By the way -- Adobe has a free trial of their web pdf conversion utility... you get 5 free trials -- had to use it once in a pinch -- flawless conversion from word to pdf...


----------



## Jon Shafer (Dec 15, 2001)

Josh (PA) said:


> *Jon,
> 
> The paper we discussed a few weeks ago is done, thanks mostly due to your and the board's help. I know some people here would be interested in reading it, but I have no idea what the best way to post it is.
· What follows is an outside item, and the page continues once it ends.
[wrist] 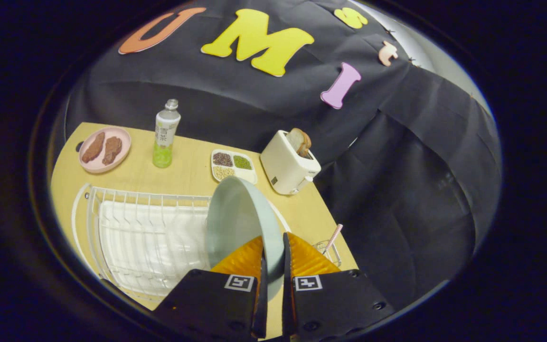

Currently it's a 0.5mb word document, and I don't have a PDF publisher (especially not on my laptop here in China).
> 
> ...


Hey Josh,

If you want to, email it to me (home) and I can host & post it for you.

:thumbup:


----------



## Josh (PA) (Jan 21, 2002)

Jon,

I'm in China this week, and don't have you're email address, could you drop me an email at: [email protected], and I'll reply with the paper.

Thanks,

Josh


----------



## Jon Shafer (Dec 15, 2001)

Josh's Paper on BMW is posted HERE for anyone interested...

:thumbup:


----------



## Matthew330Ci (Sep 9, 2002)

Jon Shafer said:


> *Josh's Paper on BMW is posted HERE for anyone interested...
> 
> :thumbup: *


wow, you rock, jon! :thumbup:

and by the way, franco got back to me pronto.


----------



## Jon Shafer (Dec 15, 2001)

Thanks Matthew!!


----------